Use of Function with update

  • Hi there,

    I have a table with 20 million rows of Employee information. This Table has Employee Address that needs to be reformatted. Index is only created on EmpID. I have written a function that Formats the address( Changes st. to Street; Rd to Road; Ste to Suite; and many more such small modifications) and returns formatted address.

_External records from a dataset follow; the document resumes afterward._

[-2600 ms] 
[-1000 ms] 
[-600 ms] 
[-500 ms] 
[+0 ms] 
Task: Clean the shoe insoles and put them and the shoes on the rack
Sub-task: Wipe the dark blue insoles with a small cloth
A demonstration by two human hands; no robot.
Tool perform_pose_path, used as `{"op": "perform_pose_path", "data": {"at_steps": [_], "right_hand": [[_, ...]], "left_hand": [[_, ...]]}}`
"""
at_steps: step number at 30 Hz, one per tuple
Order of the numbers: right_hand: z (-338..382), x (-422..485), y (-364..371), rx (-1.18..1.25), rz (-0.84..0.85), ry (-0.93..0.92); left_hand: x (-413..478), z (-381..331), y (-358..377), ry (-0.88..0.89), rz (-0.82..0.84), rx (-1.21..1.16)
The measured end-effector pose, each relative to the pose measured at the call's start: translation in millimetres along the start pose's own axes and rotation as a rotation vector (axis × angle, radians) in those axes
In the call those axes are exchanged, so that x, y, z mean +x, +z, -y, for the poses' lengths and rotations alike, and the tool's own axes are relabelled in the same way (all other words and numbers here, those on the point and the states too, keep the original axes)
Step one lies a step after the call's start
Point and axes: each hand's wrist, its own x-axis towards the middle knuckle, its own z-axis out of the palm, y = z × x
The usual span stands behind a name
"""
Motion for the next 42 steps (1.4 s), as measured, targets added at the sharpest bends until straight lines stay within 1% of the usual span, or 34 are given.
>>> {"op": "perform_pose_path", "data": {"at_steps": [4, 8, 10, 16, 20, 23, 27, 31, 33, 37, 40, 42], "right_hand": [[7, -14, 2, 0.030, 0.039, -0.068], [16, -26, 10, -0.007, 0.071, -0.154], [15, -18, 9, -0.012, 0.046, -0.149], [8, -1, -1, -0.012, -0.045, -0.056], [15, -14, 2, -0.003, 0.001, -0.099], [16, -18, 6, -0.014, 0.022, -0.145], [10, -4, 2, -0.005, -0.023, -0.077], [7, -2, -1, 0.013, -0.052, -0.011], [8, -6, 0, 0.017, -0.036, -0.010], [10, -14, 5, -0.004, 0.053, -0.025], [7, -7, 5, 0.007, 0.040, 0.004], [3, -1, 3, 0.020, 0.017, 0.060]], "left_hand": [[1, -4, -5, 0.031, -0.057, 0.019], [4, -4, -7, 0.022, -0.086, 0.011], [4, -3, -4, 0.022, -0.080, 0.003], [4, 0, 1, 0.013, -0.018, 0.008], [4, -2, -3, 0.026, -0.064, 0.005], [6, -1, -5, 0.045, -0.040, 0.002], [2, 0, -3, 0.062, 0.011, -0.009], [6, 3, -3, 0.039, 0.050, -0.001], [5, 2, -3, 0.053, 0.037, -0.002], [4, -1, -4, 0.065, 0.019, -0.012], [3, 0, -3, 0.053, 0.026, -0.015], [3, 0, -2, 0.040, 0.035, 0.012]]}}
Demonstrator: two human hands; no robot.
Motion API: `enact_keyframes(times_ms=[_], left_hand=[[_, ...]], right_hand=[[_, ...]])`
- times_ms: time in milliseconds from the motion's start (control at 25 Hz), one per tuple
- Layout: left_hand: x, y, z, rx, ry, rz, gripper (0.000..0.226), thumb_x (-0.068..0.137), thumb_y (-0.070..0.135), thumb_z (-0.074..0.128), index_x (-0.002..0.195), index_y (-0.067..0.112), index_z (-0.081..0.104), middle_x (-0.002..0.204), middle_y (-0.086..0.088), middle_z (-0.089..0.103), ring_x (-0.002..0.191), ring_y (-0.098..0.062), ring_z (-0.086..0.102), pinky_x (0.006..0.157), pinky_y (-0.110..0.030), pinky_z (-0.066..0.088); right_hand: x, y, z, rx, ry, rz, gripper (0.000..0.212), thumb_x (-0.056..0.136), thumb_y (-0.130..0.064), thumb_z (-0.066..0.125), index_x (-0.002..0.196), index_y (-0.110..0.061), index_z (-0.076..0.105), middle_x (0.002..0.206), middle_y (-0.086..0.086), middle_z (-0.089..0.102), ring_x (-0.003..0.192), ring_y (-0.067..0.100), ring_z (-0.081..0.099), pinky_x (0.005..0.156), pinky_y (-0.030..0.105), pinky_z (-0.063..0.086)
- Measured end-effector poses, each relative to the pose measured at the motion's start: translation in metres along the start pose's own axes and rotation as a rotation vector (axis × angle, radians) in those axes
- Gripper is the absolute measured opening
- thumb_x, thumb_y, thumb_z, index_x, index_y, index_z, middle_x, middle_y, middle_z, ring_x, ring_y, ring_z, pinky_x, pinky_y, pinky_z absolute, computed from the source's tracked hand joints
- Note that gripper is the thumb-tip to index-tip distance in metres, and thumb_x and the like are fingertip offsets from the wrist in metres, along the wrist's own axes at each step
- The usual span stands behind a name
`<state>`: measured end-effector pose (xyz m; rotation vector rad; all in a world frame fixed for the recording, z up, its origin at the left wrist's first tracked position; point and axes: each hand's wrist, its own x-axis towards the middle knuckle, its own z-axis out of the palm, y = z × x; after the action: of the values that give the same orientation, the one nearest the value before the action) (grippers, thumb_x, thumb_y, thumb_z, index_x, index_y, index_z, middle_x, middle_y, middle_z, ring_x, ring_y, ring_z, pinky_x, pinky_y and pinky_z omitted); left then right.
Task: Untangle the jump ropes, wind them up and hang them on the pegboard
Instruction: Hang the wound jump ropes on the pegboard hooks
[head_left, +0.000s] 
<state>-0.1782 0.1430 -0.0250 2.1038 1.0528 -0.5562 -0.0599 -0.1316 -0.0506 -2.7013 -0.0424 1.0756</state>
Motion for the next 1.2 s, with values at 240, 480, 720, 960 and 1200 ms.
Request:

Address could be null.

    I first need a count of how many records could be affected by this function and also need to update the table.

    Create Table dbo.Employee(EmpID int not null, Empname varchar(100) not null, Address varchar(1000) null, Phone varchar(20) null,Fax varchar(20) null,EmpCountry varchar(100) not null)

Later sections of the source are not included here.